In December 2016 during a special session, state lawmakers approved a proposal to do away with the existing State Board of Elections and replace it with the state's ethics board, half appointed by the governor and the other half appointed by state lawmakers. That law also gave Republicans control of all local elections boards in each election year.

Cooper sued to block the law, saying it violated the separation of powers in the state constitution, and a three-judge panel agreed last month.

Senate Bill 68 is an attempt to revive some of that enjoined law, crafted to avoid the constitutional pitfalls that plagued the first version.

It would still put what's now the State Ethics Commission in charge of elections, campaign finance and lobbying regulation. The governor would appoint all eight members of the new board – four from each party – although he or she would be limited to nominations submitted by the parties. He or she would also have the authority to remove any board member who misses more than two consecutive meetings.

"We believe that combining these functions under one board is the better way to go forward in trying to administer elections, campaign finance, lobbying and ethics," said House sponsor Rep.
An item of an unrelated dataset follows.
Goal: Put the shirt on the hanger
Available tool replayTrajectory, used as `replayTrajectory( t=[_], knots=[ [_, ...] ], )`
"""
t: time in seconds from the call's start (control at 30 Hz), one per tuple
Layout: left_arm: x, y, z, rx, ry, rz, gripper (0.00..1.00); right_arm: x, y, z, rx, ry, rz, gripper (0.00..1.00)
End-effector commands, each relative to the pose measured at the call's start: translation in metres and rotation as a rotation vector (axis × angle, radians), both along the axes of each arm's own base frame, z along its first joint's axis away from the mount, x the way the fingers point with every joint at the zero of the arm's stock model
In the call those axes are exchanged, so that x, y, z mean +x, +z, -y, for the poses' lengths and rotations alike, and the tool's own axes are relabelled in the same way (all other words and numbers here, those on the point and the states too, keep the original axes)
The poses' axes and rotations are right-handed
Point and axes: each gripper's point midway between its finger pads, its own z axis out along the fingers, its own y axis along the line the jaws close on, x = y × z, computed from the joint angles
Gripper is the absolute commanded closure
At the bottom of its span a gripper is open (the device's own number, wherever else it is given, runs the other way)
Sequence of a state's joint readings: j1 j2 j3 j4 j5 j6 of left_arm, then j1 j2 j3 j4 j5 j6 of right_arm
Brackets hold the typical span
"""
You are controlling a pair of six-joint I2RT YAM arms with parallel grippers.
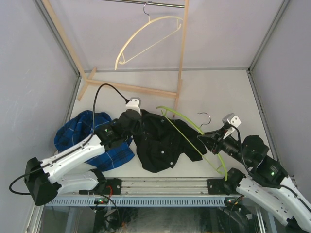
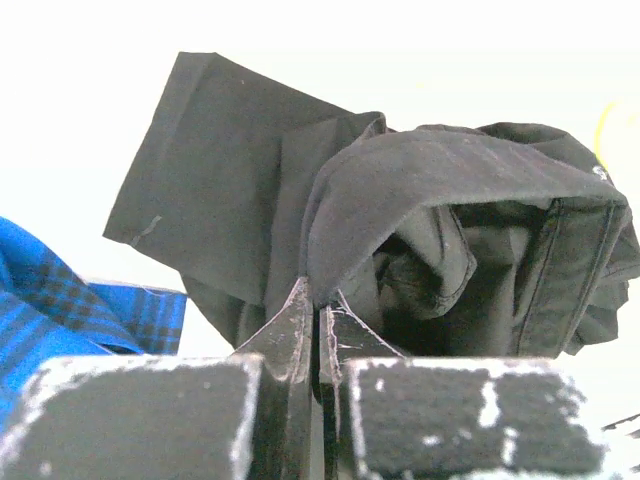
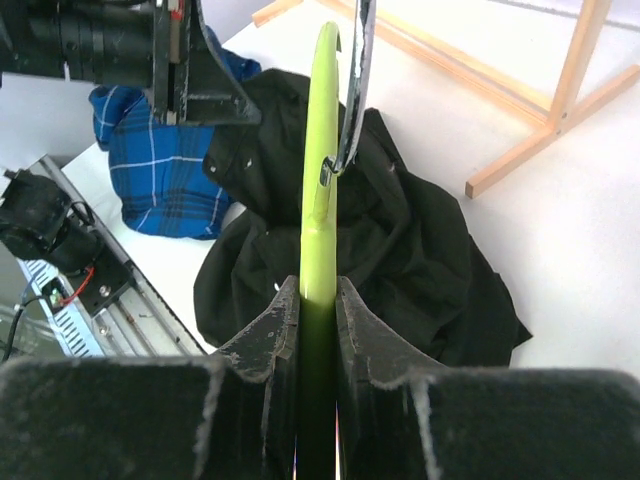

David Lewis, R-Harnett.

Senate Bill 68, like the earlier law, increases the size of county boards of elections from three to four members, two from each party, which critics warn will be a recipe for "deadlock and dysfunction." But supporters of the measure say tied votes can be resolved by the state board with a simple majority vote of five members.

Lewis said having equal party representation on local and state elections boards will increase public confidence that their elections are being run in a bipartisan manner.

The final version of the proposal passed the House with little debate Tuesday afternoon, 72-42, and quickly moved to the Senate.

Senate Democrats complained that the creation of the new Bipartisan Board of Elections and Ethics Enforcement wasn't a bipartisan effort – either in December or now.

"This is bipartisan in name only," said Sen. Angela Bryant, D-Nash.

Bryant said some provisions in the legislation were practically "hyperpartisan," such as giving GOP the chair of elections boards during every major statewide election and allowing state elections director Kim Strach, whom Republicans appointed in 2013, to remain in her position. Bryant also noted the bill doesn't spell out how tie votes on some types of decisions will be resolved.

"We're really setting up a structure for partisan deadlock," she said.

Sen. Andrew Brock, R-Davie, said he was confident that board members would put the process above party politics.

"The people of North Carolina want to see a fair process and don't want one with a leg up over the other," Brock said.

The Senate then voted along party lines 29-13 to approve the bill, sending it to Cooper.

Cooper has already said he intends to veto the measure, calling it a GOP attempt to curtail voting rights.

"Their first attempt to gain control of elections boards through a law passed in December was recently found unconstitutional. And now the legislature is at it again, simply rearranging the deck chairs on the Titanic," Cooper wrote in a post on Medium. "The bill before the House today is another attempt to rig our state and county elections boards, doubling down on a Republican goal of reducing early voting, same-day registration and other tools that make it easier to vote."